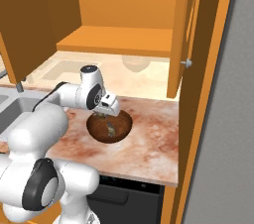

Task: Pick the bananas from the cabinet and place them in one bowl. Pick the garlic from the sink and place it in the other bowl.

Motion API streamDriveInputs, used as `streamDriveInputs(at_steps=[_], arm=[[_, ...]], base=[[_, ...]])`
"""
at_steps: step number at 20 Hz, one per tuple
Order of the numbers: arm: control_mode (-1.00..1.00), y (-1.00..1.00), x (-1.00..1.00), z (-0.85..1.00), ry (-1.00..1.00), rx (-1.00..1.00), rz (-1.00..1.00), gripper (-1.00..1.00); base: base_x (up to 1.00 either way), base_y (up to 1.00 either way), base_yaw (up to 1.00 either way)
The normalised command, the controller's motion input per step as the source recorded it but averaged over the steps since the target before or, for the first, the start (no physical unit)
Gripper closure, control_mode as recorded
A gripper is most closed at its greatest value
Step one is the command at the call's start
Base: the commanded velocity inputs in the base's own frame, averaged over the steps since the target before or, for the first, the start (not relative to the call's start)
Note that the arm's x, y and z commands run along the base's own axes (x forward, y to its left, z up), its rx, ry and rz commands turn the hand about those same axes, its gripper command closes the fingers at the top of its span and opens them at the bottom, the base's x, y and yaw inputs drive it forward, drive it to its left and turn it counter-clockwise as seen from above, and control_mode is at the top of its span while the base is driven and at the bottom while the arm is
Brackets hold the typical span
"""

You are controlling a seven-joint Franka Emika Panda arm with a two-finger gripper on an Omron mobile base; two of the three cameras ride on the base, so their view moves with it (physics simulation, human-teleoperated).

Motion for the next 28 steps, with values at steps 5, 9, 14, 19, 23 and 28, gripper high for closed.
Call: streamDriveInputs(at_steps=[5, 9, 14, 19, 23, 28], arm=[[-1.0, 0.0, 0.13, -0.26, 0.0, 0.0, 0.0, 1.0], [-1.0, -0.04, 0.12, -0.2, 0.0, 0.0, 0.0, 1.0], [-1.0, -0.07, 0.09, -0.15, 0.0, 0.0, 0.0, 1.0], [-1.0, -0.04, 0.05, -0.18, 0.0, 0.0, 0.0, 1.0], [-1.0, -0.09, 0.0, -0.14, 0.0, 0.0, 0.02, 1.0], [-1.0, -0.08, 0.0, -0.1, 0.01, 0.0, 0.02, 1.0]], base=[[0.0, 0.0, 0.0], [0.0, 0.0, 0.0], [0.0, 0.0, 0.0], [0.0, 0.0, 0.0], [0.0, 0.0, 0.0], [0.0, 0.0, 0.0]])
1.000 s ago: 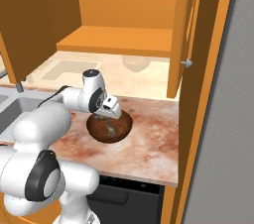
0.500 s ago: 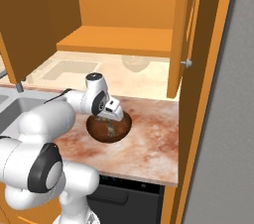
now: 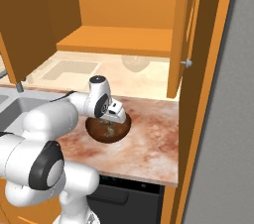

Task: Pick the bananas from the cabinet and place them in one bowl. Pick the garlic from the sink and place it in the other bowl.

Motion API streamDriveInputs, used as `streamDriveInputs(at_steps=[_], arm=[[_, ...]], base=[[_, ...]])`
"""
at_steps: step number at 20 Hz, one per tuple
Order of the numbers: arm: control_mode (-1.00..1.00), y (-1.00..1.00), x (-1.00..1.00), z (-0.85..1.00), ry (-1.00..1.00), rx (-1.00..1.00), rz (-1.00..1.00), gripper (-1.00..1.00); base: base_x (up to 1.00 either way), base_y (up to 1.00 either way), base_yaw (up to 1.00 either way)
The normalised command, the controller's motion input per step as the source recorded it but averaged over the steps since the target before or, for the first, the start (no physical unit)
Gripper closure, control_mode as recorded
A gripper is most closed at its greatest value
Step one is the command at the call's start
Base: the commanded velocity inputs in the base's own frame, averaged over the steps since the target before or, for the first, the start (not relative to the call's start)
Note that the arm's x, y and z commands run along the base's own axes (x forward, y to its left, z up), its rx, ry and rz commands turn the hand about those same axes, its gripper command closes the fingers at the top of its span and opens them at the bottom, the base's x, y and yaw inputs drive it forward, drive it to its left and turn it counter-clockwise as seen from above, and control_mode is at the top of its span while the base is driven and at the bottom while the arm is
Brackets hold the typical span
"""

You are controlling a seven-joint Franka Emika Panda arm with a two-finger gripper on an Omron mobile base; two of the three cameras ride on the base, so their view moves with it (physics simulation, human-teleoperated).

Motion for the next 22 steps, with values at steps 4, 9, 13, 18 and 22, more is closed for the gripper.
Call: streamDriveInputs(at_steps=[4, 9, 13, 18, 22], arm=[[-1.0, 0.0, -0.04, -0.21, 0.02, 0.0, 0.0, 1.0], [-1.0, 0.0, -0.02, -0.25, 0.0, 0.0, 0.0, 1.0], [-1.0, 0.0, 0.0, -0.06, 0.0, 0.0, 0.0, 1.0], [-1.0, 0.0, 0.0, 0.0, 0.0, 0.0, 0.0, -1.0], [-1.0, 0.0, 0.0, 0.0, 0.0, 0.0, 0.0, -1.0]], base=[[0.0, 0.0, 0.0], [0.0, 0.0, 0.0], [0.0, 0.0, 0.0], [0.0, 0.0, 0.0], [0.0, 0.0, 0.0]])
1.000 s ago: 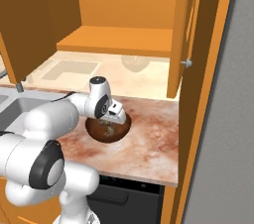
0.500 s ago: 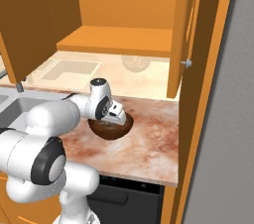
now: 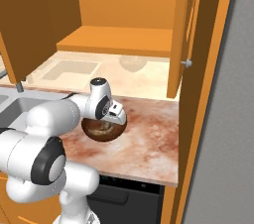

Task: Pick the bananas from the cabinet and place them in one bowl. Pick the garlic from the sink and place it in the other bowl.

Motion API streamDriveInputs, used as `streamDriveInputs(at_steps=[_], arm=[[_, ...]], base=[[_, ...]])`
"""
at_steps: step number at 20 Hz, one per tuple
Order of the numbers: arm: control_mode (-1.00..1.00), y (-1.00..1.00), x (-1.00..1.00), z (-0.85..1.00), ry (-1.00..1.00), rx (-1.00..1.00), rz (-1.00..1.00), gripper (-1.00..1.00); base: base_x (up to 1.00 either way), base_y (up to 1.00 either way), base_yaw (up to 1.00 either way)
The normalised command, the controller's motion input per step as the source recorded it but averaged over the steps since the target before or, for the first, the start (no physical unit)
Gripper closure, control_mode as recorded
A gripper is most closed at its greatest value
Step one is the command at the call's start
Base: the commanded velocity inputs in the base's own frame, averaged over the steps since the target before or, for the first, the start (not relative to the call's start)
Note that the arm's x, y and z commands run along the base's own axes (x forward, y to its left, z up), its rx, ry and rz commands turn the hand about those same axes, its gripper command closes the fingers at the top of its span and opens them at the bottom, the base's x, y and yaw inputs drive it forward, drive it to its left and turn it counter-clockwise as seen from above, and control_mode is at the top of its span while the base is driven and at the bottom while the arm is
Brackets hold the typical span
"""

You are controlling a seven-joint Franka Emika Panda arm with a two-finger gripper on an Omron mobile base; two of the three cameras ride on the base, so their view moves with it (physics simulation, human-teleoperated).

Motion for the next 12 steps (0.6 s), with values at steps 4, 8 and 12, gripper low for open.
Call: streamDriveInputs(at_steps=[4, 8, 12], arm=[[-1.0, 0.0, 0.0, 0.0, 0.0, 0.0, 0.0, -1.0], [-1.0, 0.0, 0.0, 0.0, 0.0, 0.0, 0.0, -1.0], [-1.0, 0.0, -0.03, 0.15, -0.05, 0.0, 0.0, -1.0]], base=[[0.0, 0.0, 0.0], [0.0, 0.0, 0.0], [0.0, 0.0, 0.0]])
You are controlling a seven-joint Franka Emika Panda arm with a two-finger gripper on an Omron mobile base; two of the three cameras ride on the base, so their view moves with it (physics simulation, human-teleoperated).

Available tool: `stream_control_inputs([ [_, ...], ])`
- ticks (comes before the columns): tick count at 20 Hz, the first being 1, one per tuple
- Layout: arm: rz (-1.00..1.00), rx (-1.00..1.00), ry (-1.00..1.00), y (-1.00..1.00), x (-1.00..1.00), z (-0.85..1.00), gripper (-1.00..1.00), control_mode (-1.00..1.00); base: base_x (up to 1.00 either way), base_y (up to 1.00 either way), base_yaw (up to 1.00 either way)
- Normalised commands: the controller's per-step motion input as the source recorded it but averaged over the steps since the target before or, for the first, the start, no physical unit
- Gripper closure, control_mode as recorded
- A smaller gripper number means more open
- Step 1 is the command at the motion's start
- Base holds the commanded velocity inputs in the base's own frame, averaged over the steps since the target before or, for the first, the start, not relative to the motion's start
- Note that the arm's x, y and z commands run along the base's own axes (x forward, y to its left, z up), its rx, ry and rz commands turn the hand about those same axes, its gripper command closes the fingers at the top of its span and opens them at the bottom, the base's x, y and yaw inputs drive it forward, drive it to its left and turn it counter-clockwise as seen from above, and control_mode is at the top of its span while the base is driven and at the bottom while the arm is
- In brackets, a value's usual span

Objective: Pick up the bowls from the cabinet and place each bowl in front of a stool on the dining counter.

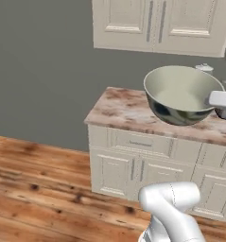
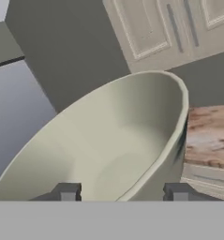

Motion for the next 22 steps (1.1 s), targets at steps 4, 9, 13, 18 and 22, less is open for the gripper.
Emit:
stream_control_inputs([
  [4, 0.00, 0.00, 0.00, 0.00, 0.00, 0.00, 1.00, 1.00, 0.02, 1.00, 0.34],
  [9, 0.00, 0.00, 0.00, 0.00, 0.00, 0.00, 1.00, 1.00, 0.20, 0.93, 0.36],
  [13, 0.00, 0.00, 0.00, 0.00, 0.00, 0.00, 1.00, 1.00, 0.33, 0.82, 0.44],
  [18, 0.00, 0.00, 0.00, 0.00, 0.00, 0.00, 1.00, 1.00, 0.52, 0.75, 0.51],
  [22, 0.00, 0.00, 0.00, 0.00, 0.00, 0.00, 1.00, 1.00, 0.61, 0.76, 0.52],
])
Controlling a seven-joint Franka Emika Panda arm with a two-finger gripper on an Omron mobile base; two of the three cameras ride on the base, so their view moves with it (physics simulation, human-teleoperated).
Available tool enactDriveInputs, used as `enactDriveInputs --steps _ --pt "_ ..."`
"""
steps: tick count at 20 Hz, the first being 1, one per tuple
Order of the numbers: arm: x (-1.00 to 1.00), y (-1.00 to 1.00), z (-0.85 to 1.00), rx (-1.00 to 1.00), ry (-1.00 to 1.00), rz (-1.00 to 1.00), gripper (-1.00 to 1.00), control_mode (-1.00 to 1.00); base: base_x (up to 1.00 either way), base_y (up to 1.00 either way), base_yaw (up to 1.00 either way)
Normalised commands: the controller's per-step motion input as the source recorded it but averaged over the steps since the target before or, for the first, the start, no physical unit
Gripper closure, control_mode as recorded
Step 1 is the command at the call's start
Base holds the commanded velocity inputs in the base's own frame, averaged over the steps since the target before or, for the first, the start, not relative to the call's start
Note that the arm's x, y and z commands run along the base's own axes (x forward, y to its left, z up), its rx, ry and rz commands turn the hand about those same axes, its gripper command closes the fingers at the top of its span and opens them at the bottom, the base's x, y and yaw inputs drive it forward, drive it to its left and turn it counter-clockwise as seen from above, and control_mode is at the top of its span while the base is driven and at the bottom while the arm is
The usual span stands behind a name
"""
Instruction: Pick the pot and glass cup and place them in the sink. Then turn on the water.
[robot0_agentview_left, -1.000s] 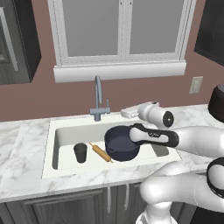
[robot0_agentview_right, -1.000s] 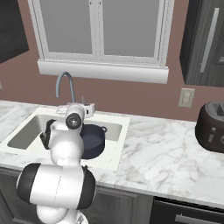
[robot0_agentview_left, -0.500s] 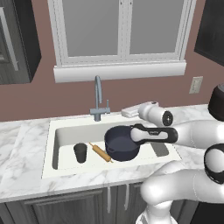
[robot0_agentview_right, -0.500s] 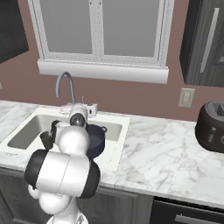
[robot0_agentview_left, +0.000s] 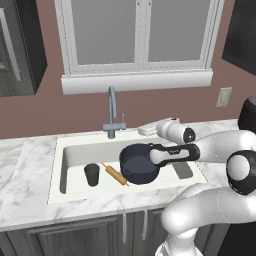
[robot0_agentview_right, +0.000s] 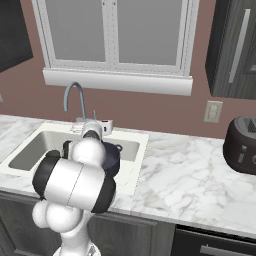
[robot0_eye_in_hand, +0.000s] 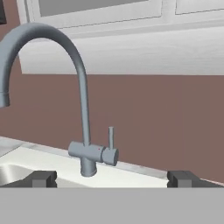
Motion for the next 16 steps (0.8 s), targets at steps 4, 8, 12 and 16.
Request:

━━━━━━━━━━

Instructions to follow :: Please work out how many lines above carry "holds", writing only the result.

Response box :: 2